In the north of the Aegean island of Karpathos, the hilltop village of Olympos is home to one of the few matriarchal societies in Greece that resist tourism and standardization of lifestyle.
In his workshop in a narrow street of Olympos with fewer than 300 inhabitants, Rigopoula Pavlidis works on his sewing machine.
“The women are in charge here!” she proudly announces. Giannis, the husband, nods while painting icons.
“My husband doesn’t know how to do anything without me, not even his tax return,” laughs the man in his mid-sixties.
At the heart of society, the women of Olympos play a central role that dates back to a system of inheritance that dates back to Byzantine times.
Despite the Ottoman occupation from 1538 and the Italian presence on the island between 1912 and 1944, Olympos retains its peculiarities.
Isolated from the rest of the island, this village resisted change until a paved road was built in the 1980s.
Now thousands of tourists flock to the picturesque heights every summer.
“This inheritance system was very advanced compared to the rest of Greece. The mother’s inheritance went to the eldest daughter,” explains Giorgos Tsampanakis, a historian from the village of this island between Crete and Rhodes in the southern Aegean.
The eldest daughter Rigopoula Pavlidis therefore inherited 700 olive trees.
“The families didn’t have enough wealth to share among all the children (…) And if we left the inheritance to the men, they would have wasted it!” she jokes.
After marriage, the men moved in with the women.
The predominance of women is also reflected in the transmission of first names.

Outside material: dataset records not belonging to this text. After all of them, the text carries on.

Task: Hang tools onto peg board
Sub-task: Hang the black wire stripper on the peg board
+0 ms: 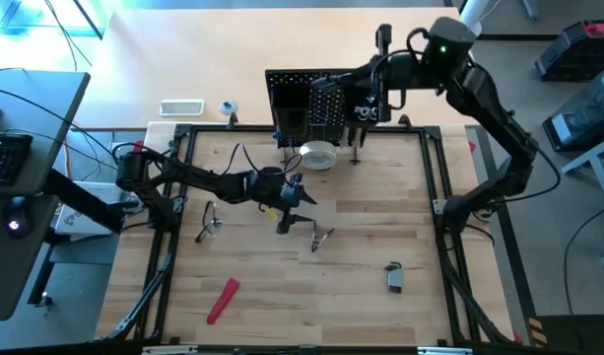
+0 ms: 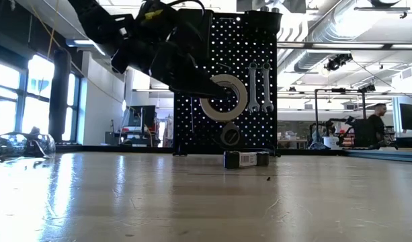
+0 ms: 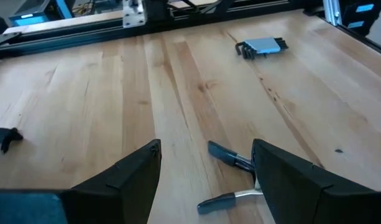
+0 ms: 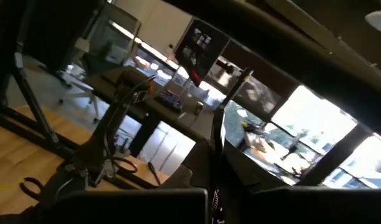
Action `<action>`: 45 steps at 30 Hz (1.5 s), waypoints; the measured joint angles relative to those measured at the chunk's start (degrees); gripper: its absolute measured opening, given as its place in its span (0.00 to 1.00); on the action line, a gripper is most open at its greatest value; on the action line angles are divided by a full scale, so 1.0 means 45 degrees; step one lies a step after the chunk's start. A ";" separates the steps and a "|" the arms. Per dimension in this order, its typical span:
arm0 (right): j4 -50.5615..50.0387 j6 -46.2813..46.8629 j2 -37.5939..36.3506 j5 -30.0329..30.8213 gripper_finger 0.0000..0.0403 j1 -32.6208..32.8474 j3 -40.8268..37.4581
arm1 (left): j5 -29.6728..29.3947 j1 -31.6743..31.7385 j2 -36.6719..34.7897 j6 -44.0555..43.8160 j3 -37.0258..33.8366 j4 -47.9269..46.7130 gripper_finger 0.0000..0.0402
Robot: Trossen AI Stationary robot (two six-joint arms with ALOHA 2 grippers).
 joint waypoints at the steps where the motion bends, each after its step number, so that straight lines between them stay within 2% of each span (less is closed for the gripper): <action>1: -0.0041 0.0124 0.0112 -0.0366 0.00 -0.0231 0.0107 | 0.0000 0.0040 0.0000 -0.0051 0.0000 0.0008 0.60; 5: -0.0521 0.0222 0.0662 -0.1397 0.00 -0.1050 0.0760 | -0.0010 0.0053 0.0000 -0.0154 0.0000 0.0015 0.60; 13: -0.1123 0.0000 0.1227 -0.2104 0.00 -0.2057 0.1287 | -0.0019 0.0048 0.0000 -0.0499 0.0000 -0.0127 0.60; 17: -0.1422 -0.0062 0.1401 -0.2901 0.00 -0.2408 0.1287 | -0.0016 0.0048 0.0000 -0.0508 0.0000 -0.0171 0.60; 29: -0.1452 -0.0333 0.1999 -0.3376 0.00 -0.2483 0.1296 | -0.0024 0.0048 0.0000 -0.0533 0.0005 -0.0190 0.60; 45: -0.1787 -0.0370 0.2073 -0.2733 0.01 -0.2478 0.1282 | -0.0024 0.0044 -0.0005 -0.0591 0.0005 -0.0238 0.60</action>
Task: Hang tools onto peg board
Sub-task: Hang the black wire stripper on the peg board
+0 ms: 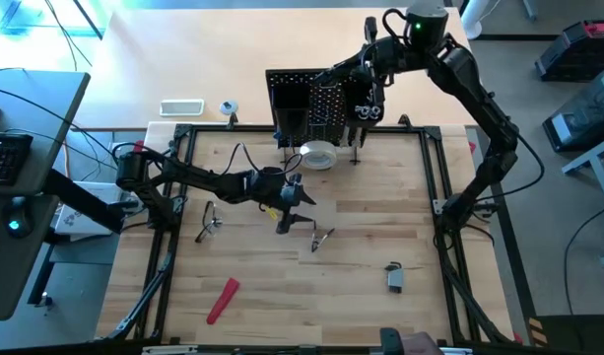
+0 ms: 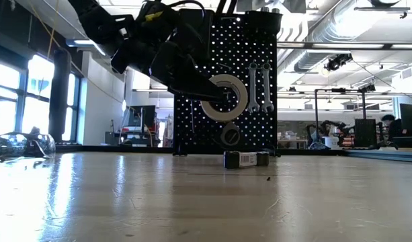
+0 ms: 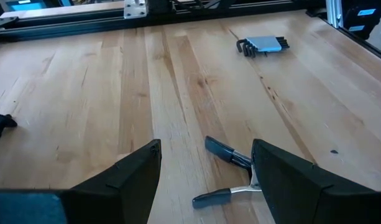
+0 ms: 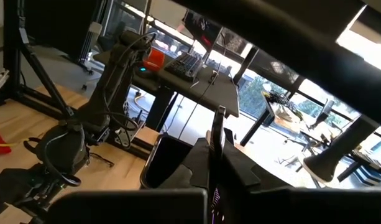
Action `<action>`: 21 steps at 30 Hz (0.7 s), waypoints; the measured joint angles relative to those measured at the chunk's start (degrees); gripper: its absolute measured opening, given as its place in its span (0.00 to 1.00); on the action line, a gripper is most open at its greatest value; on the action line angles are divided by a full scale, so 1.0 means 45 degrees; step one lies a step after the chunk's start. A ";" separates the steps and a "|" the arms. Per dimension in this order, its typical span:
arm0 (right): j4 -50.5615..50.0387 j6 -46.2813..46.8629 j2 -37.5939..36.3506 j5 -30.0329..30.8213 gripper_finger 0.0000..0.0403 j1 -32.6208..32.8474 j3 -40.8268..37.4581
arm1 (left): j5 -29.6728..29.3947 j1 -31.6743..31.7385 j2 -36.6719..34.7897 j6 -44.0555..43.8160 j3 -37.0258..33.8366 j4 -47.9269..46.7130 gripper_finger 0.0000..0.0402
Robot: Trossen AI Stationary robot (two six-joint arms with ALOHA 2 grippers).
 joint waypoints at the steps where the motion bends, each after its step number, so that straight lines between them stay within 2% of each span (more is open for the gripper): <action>1: -0.0032 0.0001 0.0000 0.0016 0.01 0.0000 0.0000 | 0.0000 0.0000 0.0000 0.0000 0.0000 0.0000 0.60; 21: -0.0323 -0.0362 0.0301 0.0483 0.02 0.0010 -0.0012 | 0.0000 0.0015 0.0000 0.0073 0.0005 0.0000 0.60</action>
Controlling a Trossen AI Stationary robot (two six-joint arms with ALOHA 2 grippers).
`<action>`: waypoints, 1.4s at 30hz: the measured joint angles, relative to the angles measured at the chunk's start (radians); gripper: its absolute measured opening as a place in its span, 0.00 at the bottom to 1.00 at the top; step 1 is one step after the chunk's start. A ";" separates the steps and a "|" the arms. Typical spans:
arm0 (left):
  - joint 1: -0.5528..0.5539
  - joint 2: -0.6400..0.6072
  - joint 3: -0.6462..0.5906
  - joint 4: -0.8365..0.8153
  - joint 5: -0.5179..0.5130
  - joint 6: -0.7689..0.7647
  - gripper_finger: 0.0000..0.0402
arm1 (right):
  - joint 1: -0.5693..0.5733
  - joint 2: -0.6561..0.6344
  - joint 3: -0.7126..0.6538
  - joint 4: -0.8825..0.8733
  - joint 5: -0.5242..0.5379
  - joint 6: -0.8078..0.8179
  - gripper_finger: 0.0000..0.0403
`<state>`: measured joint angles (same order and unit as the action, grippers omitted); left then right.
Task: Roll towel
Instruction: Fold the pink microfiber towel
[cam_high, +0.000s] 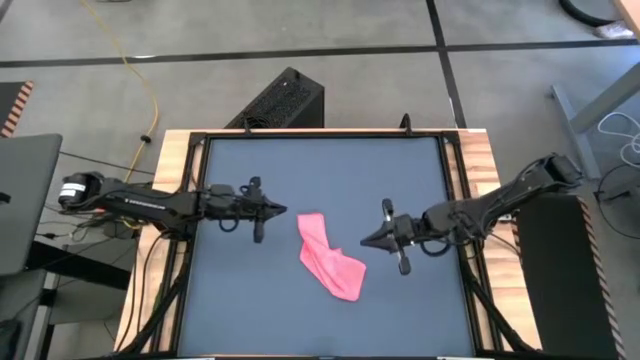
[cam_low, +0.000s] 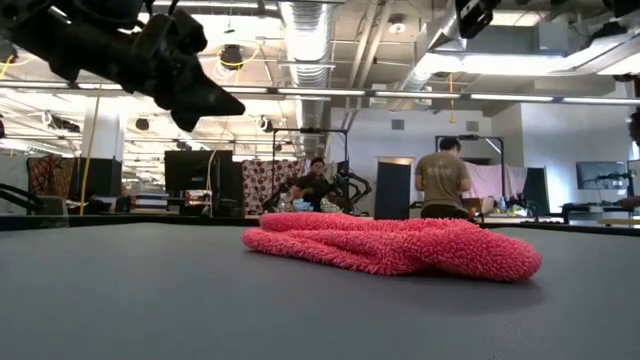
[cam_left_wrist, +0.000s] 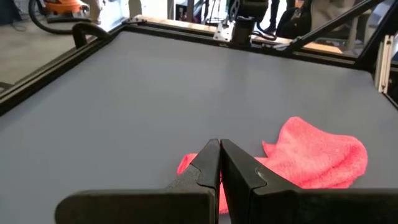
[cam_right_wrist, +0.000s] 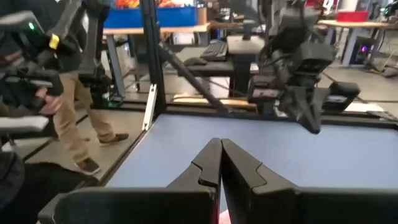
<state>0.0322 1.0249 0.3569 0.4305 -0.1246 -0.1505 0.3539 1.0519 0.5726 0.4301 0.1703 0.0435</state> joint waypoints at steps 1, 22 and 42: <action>0.000 0.011 0.007 0.002 0.000 0.000 0.00 | 0.003 0.013 0.001 -0.004 0.000 0.000 0.09; 0.003 0.256 0.027 0.028 -0.062 0.039 0.10 | 0.017 0.239 0.125 0.028 0.001 -0.157 0.09; -0.022 0.437 0.232 -0.222 -0.018 0.586 0.45 | 0.039 0.262 0.145 0.016 0.002 -0.149 0.09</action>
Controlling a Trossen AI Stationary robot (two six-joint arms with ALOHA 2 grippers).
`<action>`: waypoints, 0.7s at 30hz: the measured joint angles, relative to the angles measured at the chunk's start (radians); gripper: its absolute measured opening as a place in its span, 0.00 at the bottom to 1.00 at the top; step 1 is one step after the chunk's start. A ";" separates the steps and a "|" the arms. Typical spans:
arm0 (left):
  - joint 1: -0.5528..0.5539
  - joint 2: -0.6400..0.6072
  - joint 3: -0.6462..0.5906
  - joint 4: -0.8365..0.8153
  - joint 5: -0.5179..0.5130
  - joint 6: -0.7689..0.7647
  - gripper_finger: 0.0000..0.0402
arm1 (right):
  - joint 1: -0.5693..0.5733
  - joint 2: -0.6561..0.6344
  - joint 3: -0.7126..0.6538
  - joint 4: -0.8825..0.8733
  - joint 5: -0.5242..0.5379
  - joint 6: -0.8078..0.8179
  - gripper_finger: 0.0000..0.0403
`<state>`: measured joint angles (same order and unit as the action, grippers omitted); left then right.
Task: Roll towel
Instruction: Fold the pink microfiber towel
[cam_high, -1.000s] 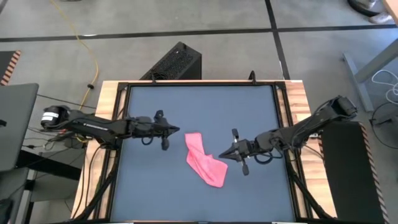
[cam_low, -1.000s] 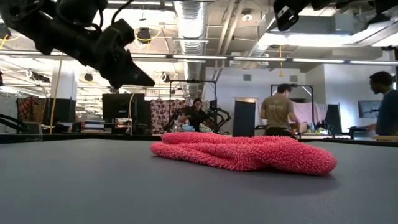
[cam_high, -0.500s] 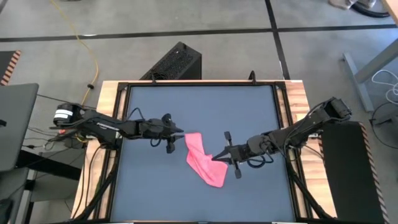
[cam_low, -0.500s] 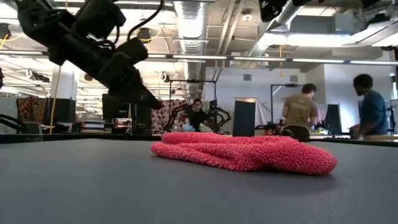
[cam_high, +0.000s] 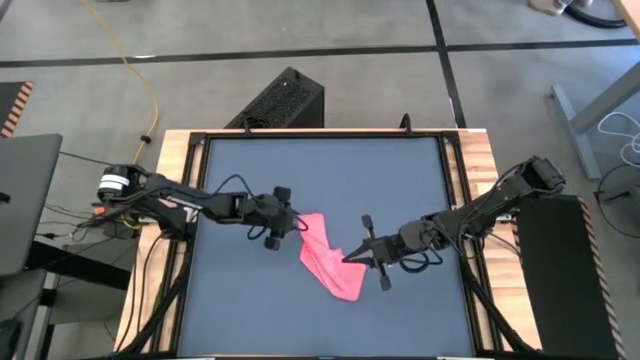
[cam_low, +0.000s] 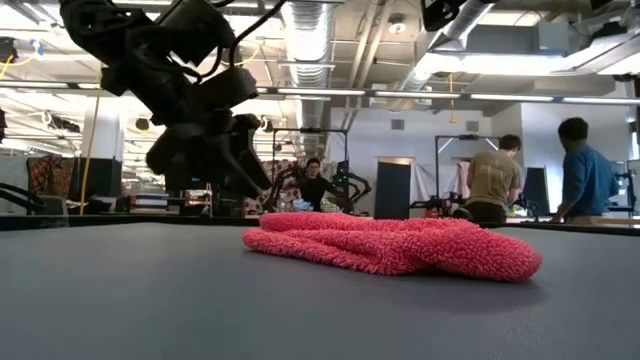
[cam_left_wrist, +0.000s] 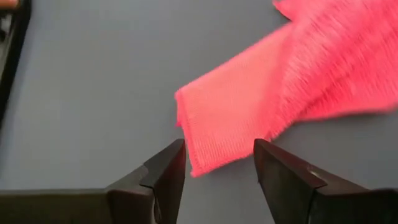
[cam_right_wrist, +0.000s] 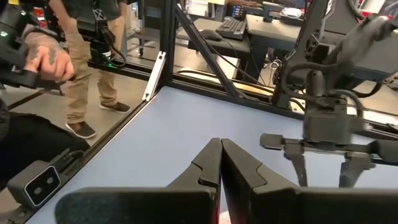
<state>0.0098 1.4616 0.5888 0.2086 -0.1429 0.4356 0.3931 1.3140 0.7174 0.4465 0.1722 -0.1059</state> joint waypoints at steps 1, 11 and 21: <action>-0.006 0.000 0.000 -0.010 0.001 0.061 0.45 | 0.000 0.000 0.000 0.000 0.000 0.000 0.09; -0.025 0.045 0.006 -0.039 -0.057 0.381 0.45 | 0.000 0.000 0.000 0.003 0.000 0.000 0.09; -0.044 0.180 0.086 -0.043 -0.230 0.448 0.45 | 0.000 0.000 0.000 0.001 0.000 0.001 0.09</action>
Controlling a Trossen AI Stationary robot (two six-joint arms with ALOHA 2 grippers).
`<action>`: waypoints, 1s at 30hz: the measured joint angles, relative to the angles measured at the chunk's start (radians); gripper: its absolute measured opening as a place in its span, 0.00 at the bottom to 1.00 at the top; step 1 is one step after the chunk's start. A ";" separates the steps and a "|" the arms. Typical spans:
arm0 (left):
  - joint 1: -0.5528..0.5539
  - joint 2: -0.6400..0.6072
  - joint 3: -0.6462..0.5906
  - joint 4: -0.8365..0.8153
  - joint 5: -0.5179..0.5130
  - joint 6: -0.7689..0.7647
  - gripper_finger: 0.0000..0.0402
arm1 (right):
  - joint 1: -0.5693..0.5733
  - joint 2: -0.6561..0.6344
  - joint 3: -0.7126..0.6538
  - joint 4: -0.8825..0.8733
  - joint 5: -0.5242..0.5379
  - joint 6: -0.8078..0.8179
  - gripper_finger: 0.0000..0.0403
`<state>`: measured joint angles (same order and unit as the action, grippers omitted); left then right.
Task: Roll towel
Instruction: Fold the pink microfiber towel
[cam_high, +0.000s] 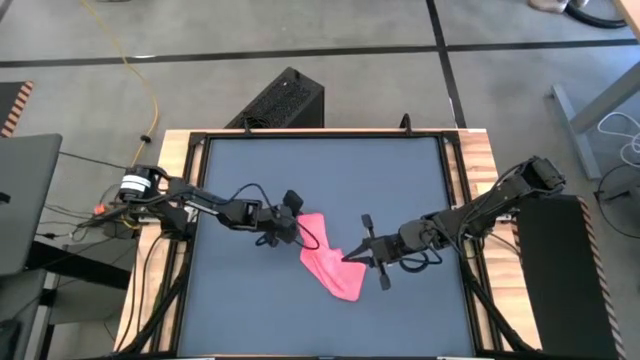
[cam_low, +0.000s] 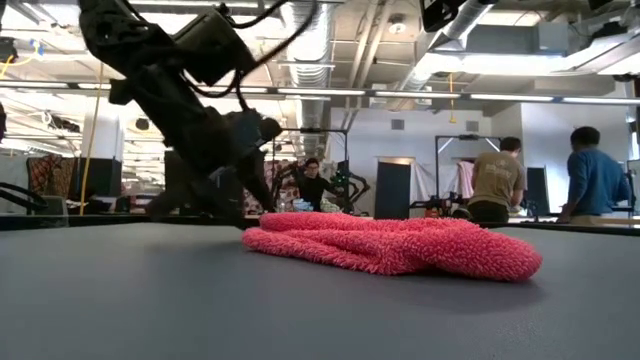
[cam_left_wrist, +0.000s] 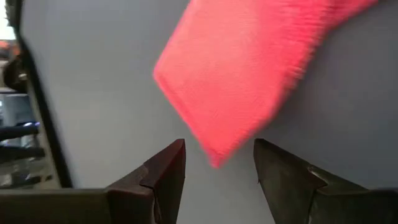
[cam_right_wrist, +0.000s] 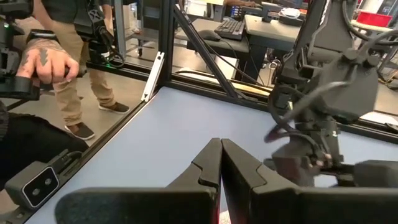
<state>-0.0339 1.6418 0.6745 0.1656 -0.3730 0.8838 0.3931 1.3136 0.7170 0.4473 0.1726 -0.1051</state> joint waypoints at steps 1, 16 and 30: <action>0.000 0.007 0.004 0.001 -0.003 0.000 0.45 | 0.000 0.000 0.000 -0.001 0.000 0.000 0.09; 0.000 0.012 0.037 -0.030 -0.008 0.055 0.42 | 0.000 0.000 -0.001 -0.039 0.000 0.000 0.09; -0.023 0.012 0.037 -0.026 -0.006 0.026 0.03 | -0.008 0.000 -0.001 -0.058 0.000 -0.008 0.09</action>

“The eldest daughter took the maternal grandmother’s first name, unlike in the rest of Greece, where the paternal grandmother’s first name was carried over,” explains Giorgos Tsampanakis.
“Many women are still addressed by their mother’s last name and not their husband’s,” he adds.
Beginning in the 1950s, male emigration to the United States and other European countries forced women to tend their farms alone.
In Avlona, a farming village near Olympos, Anna Lentakis, 67, enthusiastically picks artichokes to prepare her organic omelette, which she serves in her small canteen.
“We had no choice but to work (…) It was our only way to survive,” she recalls.
A few years ago she ran the tavern “Olympos” in the village of the same name. But now it is Marina, his eldest daughter, who has taken over the company.
“I like to say that the man is the head of the family and the woman is the neck. It is she who guides the man’s decisions,” Marina opens.
Anna, her daughter, is only 13 years old, but she knows that one day she will take the torch: “It is my grandmother’s legacy and I will be proud to take care of it!”
However, this inheritance system only benefits the elders of the family.
“The younger girls had to stay on the island to serve the older ones. A kind of social caste has emerged,” stresses Alain Chabloz, a member of the Geneva Geography Society who has studied the subject.
Giorgia Fourtina, the youngest of her family and unmarried, doesn’t find Olympos society all that progressive: “It’s a small society where a woman alone in a café is frowned upon,” she admits.
The women of Olympos wear traditional embroidered costumes consisting of floral aprons, a headscarf and leather boots.
True treasures, these clothes are part of the dowry.
It is also the women who bake the bread in the stone ovens.
Irini Chatzipapa, 50, is the youngest Olympos woman to still wear this set on a daily basis.
“I taught my daughter to embroider, but she doesn’t wear this costume except for the holidays, it doesn’t fit with modern life,” says the baker.
But his mother Sofia, 70, who is a master at holding her coffee, is concerned.
“Our costume just becomes folklore for the holidays… Our world is disappearing!” she laments.